Esto mostraba cuánto valoraba Claine a Kana, Ceilie y Tilia.
—Esta noche, festejamos para honrar la llegada de nuestros invitados honorables y dar la bienvenida a un nuevo miembro a la familia real.
Claine miró a su reina y concubinas, quienes todas le sonrieron débilmente y luego a sus hijos e hijas.
Algunos de los cuales no lo estaban mirando a él sino a Tilia con miradas frías.
Esto lo hizo fruncir el ceño.
—Permítanme dejar una cosa clara antes de empezar a comer.
Tilia ahora es mi hija.
Esto la hace hija de mi reina y su hermana.
Si atrapo a alguien discriminándola porque es humana, no dudaré en despojarte de tu nobleza y echarte de este castillo.
No tienen idea de lo difícil que fue para ella venir aquí y pedir desertar a nuestro reino.
Ha venido para ayudarnos en nuestras próximas batallas contra su propia tierra natal.

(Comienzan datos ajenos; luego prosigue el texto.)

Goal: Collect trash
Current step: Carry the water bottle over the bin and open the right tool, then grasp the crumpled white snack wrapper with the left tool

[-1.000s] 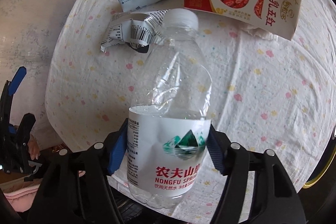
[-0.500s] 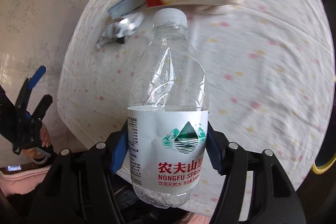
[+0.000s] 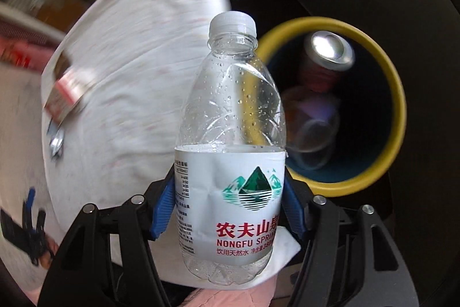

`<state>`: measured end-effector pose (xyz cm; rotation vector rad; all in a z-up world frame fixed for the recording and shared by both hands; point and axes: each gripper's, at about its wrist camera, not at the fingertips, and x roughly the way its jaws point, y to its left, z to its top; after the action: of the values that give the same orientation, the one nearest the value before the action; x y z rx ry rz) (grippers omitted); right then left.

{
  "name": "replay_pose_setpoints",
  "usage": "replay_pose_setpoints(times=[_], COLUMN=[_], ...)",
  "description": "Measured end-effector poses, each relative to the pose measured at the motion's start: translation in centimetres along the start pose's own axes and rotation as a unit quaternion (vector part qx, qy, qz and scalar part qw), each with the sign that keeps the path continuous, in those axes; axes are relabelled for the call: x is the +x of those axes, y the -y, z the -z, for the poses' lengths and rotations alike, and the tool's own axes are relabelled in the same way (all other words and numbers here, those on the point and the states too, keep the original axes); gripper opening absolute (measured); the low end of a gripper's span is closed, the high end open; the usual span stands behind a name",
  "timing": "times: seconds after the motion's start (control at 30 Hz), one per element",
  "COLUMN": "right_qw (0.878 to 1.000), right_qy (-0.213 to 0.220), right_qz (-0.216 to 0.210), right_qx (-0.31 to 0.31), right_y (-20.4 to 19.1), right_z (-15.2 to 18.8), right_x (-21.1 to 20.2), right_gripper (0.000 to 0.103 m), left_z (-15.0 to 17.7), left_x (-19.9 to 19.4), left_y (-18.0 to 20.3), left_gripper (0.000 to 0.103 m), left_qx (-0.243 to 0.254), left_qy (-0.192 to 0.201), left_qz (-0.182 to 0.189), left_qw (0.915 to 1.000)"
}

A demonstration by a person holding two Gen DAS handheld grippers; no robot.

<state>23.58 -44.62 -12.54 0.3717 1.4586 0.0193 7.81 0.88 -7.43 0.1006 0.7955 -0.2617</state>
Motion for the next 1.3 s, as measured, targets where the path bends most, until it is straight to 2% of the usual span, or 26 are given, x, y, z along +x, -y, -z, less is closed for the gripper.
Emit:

Por favor, tengan cuidado de cómo la tratan.
—Mmm… Si alguien hace llorar a Tilia, los asaré.
—Kana dijo mientras comenzaba a llenar sus mejillas de carne.

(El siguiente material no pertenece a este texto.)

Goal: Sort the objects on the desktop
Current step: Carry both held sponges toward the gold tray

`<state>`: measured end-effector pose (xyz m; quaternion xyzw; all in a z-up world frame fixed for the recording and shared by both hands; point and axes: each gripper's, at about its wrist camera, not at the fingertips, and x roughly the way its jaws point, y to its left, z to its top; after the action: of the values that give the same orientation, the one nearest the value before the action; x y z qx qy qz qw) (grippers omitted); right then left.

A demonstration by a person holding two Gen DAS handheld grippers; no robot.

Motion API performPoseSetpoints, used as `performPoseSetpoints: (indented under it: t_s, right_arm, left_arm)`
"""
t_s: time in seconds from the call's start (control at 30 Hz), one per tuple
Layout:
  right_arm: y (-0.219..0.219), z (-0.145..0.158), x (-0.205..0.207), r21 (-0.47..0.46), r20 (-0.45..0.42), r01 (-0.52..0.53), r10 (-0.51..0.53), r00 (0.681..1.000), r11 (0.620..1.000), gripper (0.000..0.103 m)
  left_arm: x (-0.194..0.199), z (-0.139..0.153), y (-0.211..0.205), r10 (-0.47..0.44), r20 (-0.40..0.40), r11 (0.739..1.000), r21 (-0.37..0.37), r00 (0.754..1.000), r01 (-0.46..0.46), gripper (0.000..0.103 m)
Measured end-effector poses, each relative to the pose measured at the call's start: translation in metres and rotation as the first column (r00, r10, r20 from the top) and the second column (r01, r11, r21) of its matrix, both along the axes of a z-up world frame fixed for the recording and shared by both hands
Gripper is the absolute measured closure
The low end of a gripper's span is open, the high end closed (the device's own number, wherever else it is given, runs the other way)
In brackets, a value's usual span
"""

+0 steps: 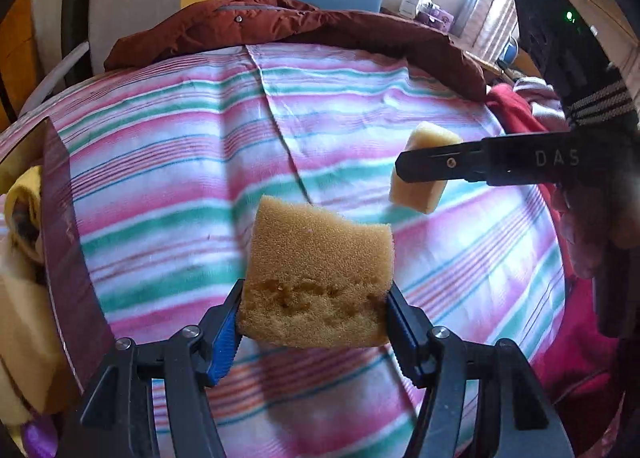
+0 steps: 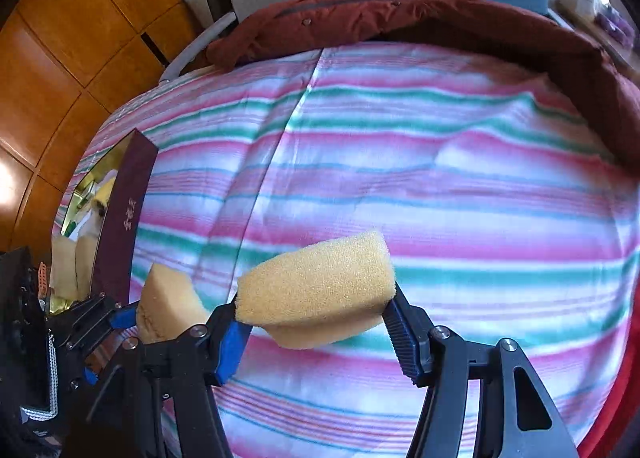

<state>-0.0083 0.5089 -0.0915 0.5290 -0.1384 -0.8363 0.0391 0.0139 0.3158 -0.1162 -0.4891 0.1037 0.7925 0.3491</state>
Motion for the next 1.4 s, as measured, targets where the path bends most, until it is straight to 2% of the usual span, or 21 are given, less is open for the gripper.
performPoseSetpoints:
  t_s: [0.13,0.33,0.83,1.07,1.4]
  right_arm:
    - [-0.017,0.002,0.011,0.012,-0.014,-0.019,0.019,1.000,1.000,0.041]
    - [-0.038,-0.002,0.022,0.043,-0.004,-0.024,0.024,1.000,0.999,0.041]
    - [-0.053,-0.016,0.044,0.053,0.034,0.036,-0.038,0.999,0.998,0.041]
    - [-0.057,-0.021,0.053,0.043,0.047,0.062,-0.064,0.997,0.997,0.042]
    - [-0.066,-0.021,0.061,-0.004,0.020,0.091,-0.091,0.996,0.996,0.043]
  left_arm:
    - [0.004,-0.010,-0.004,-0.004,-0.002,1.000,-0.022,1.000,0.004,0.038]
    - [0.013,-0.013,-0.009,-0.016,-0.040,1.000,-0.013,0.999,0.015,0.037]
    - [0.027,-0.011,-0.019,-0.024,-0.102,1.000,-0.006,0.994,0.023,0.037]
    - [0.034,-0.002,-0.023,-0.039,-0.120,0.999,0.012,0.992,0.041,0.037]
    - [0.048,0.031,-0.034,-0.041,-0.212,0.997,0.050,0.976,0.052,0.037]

Claine miró a Kana, que ahora estaba ocupada comiendo, sin preocuparse por las miradas sorprendidas que estaba recibiendo, y se rió a carcajadas.
—¡Jajaja!
Cierto, si alguien la hace llorar, Kana aquí los asará.
La familia de Claine tragó saliva.
Podían ver que la pequeña niña junto a él que estaba en el asiento de honor más alto estaba recibiendo un trato especial.

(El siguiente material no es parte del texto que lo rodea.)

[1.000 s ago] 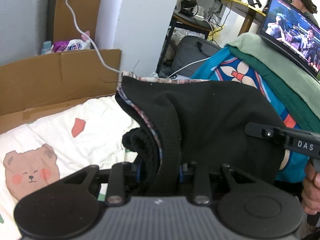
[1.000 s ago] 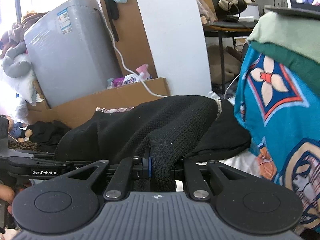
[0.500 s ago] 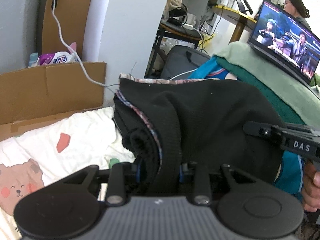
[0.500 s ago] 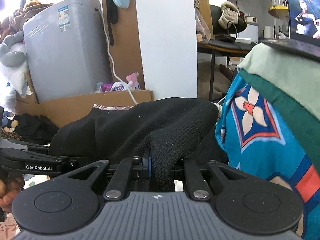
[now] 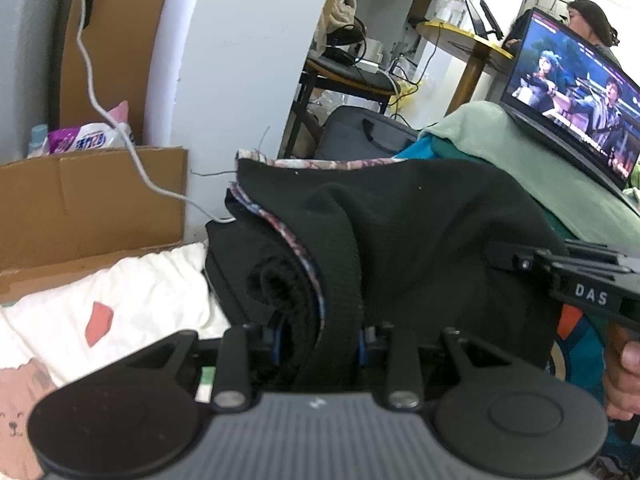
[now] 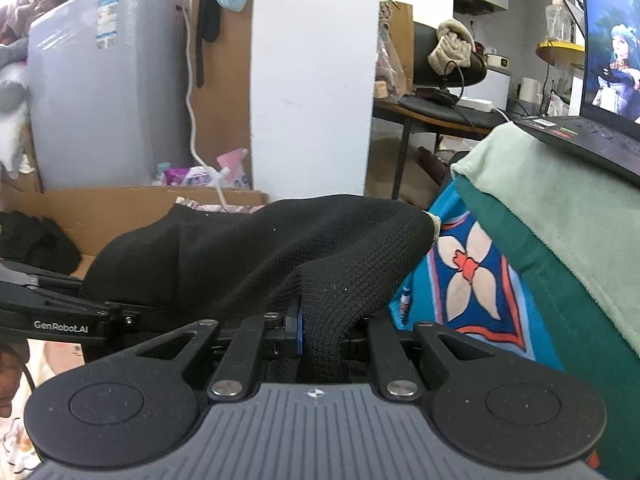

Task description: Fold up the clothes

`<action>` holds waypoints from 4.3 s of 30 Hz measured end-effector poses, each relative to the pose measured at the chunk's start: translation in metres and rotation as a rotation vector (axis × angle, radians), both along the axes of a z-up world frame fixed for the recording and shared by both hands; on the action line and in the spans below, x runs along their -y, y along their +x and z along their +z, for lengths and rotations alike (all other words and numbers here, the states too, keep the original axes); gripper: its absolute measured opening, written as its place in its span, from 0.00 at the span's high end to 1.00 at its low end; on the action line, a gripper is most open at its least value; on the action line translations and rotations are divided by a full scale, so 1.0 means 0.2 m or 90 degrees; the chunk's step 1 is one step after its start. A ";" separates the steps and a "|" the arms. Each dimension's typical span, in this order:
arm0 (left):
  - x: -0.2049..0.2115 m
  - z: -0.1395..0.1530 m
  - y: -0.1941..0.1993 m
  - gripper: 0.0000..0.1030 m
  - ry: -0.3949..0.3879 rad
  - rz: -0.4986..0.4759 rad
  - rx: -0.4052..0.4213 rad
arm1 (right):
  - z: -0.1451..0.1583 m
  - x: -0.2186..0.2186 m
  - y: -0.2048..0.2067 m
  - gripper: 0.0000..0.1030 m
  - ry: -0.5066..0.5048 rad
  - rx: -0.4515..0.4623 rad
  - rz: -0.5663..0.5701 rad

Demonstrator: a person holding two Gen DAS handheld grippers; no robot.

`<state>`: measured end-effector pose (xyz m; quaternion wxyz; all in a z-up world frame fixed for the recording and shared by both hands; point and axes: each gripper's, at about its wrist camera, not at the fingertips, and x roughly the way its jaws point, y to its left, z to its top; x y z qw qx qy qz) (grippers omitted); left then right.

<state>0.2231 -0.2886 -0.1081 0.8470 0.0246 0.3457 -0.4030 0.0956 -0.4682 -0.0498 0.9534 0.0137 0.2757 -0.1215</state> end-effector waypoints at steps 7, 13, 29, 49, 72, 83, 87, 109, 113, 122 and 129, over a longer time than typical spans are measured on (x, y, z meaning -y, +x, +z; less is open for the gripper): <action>0.12 -0.12 0.05 0.67 -0.013 -0.007 -0.013 | -0.06 0.12 0.13 0.89 -0.043 -0.032 -0.021; 0.23 -0.22 0.16 0.67 -0.036 -0.009 -0.023 | -0.15 0.20 0.29 0.89 -0.103 -0.051 -0.040; 0.45 -0.39 0.48 0.67 -0.027 0.020 0.000 | -0.34 0.36 0.76 0.89 -0.232 -0.068 0.009; 0.48 -0.65 1.00 0.66 -0.008 -0.013 -0.052 | -0.64 0.52 1.41 0.88 -0.192 -0.133 0.059; 0.39 -0.85 1.22 0.35 0.009 0.092 -0.090 | -0.86 0.70 1.71 0.34 -0.190 -0.164 0.024; 0.34 -0.65 1.16 0.66 -0.078 0.064 -0.003 | -0.77 0.69 1.58 0.72 -0.099 -0.175 0.067; 0.45 -0.71 1.18 0.67 -0.054 0.040 -0.005 | -0.85 0.67 1.54 0.72 -0.090 -0.205 0.064; 0.40 -0.78 0.98 0.63 0.002 0.064 0.000 | -0.95 0.62 1.08 0.69 -0.094 -0.266 0.041; 0.46 -0.76 0.89 0.51 0.012 0.033 0.002 | -0.88 0.59 1.04 0.62 -0.069 -0.246 0.023; 0.55 -0.85 0.82 0.51 0.027 -0.009 -0.008 | -0.87 0.50 1.11 0.57 -0.087 -0.247 0.048; 0.54 -0.97 0.84 0.52 0.061 -0.012 -0.018 | -1.00 0.48 1.18 0.57 -0.057 -0.263 0.030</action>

Podía amenazar a la propia familia del rey y no era sentenciada a muerte, lo que significaba que la pequeña niña no era alguien con quien pudieran meterse.
Todas las ideas que tenían para atormentar a Tilia fueron rápidamente aplastadas.
Kana no tenía idea de que acababa de evitar que Tilia tuviera un mal momento en el castillo con su sola oración.
Después de su comida, las chicas se prepararon para dormir y se acostaron una al lado de la otra.
Tilia dormía en el medio y tenía ambas manos agarradas con Cielie y Kana.
Hablaron hasta la mitad de la noche antes de quedarse dormidas.
Si uno mirara desde arriba a las tres chicas durmiendo pacíficamente con sonrisas en sus rostros, pensarían que estas tres chicas de diferentes razas eran verdaderamente de una sola familia: hermanas de la misma sangre.